Nadie podía soportarla, nadie quería trabajar con ella, su comportamiento era poco profesional, pero todos sabían que era el mismo centro de la vía láctea. Aunque ella, como he escrito antes, creyó que sí, que la comprendían, que la amaban, que se morían por compartir los rodajes con ella. Quizá lo mejor era observarla de lejos, adorarla como a una diosa, aunque sin tener trato directamente. Para muchos Dios es amor, pero de lo que no hay duda es de que Marilyn sí lo era. No odiaba a nadie. No era como los demás, no tenía control, era especial como todas las maravillas del mundo, pero era todo amor, y eso tiene sus inconvenientes.  

Aparte de una actriz maravillosa, era una mujer sola y herida, una solitaria, y ese fue su gran problema, porque no sabía estar sola, ni quería estar sola. En aquella magnífica cinta que hizo en 1961, The Misfits, de John Huston, con Clark Gable y Monty Clift, una película marcada por el dolor y la derrota, supo por fin que era una actriz, que había nacido para eso y que hasta entonces no se había dado cuenta, y entendió que debía olvidar todo lo que la apartaba de ello.
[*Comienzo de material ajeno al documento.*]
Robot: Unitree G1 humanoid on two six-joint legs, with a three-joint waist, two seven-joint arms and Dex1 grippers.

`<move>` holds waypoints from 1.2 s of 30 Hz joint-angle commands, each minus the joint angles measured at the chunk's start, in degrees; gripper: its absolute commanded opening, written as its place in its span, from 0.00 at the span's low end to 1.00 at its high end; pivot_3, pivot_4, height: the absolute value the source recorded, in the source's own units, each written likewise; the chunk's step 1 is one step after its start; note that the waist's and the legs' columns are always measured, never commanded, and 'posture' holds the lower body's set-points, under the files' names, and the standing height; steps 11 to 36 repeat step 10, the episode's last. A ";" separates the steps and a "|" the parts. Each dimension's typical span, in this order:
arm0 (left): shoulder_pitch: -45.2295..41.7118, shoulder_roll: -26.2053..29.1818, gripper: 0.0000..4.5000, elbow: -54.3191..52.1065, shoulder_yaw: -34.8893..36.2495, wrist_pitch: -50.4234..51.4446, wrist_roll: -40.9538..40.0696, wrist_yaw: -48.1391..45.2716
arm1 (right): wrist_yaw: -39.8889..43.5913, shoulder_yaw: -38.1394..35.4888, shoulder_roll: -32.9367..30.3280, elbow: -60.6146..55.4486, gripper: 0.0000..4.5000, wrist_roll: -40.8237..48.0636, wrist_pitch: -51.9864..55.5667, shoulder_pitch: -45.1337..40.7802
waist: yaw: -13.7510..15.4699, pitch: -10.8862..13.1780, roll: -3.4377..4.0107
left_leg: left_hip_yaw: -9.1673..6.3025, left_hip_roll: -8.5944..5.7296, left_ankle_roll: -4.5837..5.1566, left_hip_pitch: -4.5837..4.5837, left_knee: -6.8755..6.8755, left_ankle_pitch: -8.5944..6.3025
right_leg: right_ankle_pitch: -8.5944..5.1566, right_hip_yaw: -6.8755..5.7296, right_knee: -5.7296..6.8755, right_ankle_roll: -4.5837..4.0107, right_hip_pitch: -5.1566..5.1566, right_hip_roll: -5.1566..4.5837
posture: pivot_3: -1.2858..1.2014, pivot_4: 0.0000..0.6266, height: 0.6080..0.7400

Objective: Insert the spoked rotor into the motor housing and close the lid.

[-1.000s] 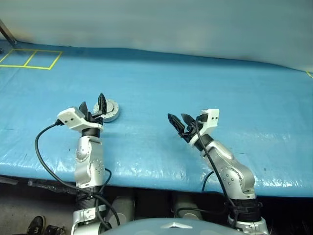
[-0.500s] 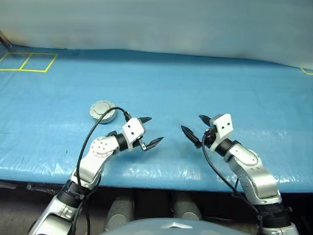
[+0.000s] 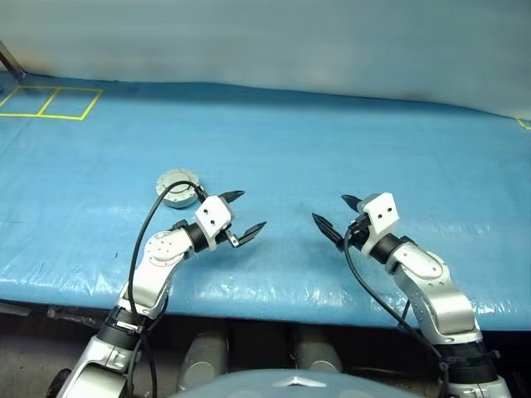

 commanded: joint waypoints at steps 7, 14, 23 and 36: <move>1.58 -1.42 1.00 -2.54 2.51 -1.58 -0.83 0.73 | 3.52 -0.08 -0.23 0.70 1.00 0.16 0.89 -3.35 | -0.01 0.00 0.00 | 0.00 0.00 0.00 0.01 0.01 0.00 | 0.02 0.00 0.01 0.02 0.00 0.00 | 0.52 0.24 1.00; 2.01 -1.43 1.00 -2.07 2.65 -1.90 -0.20 0.95 | 3.63 0.28 0.16 1.52 1.00 -0.54 0.23 -4.08 | -0.03 0.00 0.00 | 0.00 0.00 0.00 0.05 0.05 0.00 | 0.02 0.00 0.03 0.02 0.06 0.00 | 0.52 0.24 1.00; 2.01 -1.43 1.00 -2.07 2.65 -1.90 -0.20 0.95 | 3.63 0.28 0.16 1.52 1.00 -0.54 0.23 -4.08 | -0.03 0.00 0.00 | 0.00 0.00 0.00 0.05 0.05 0.00 | 0.02 0.00 0.03 0.02 0.06 0.00 | 0.52 0.24 1.00; 2.01 -1.43 1.00 -2.07 2.65 -1.90 -0.20 0.95 | 3.63 0.28 0.16 1.52 1.00 -0.54 0.23 -4.08 | -0.03 0.00 0.00 | 0.00 0.00 0.00 0.05 0.05 0.00 | 0.02 0.00 0.03 0.02 0.06 0.00 | 0.52 0.24 1.00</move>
Pero ya era tarde; un año después, con tan solo 36 años, moriría en su casa de Los Ángeles. Llegar tarde a todo, ese es el problema del ser humano, o de algunos. 

Qué desperdicio de escenas no rodadas, de películas que ya nunca hizo, de besos no dados, de vida apagada por un incendio absurdo. Nunca más de sus besos inmensos, sanos, rojísimos, que quizá alguien, en alguna parte, en algún momento, acabaría por valorar por ser tan sensible como ella, tomándola en serio.  

Se empeñó en ser un alma cándida y bondadosa. Se empeñó en no ser mala y en no huir de los tigres de la selva. Se empeñó en no saber vivir. Y eso siempre se paga.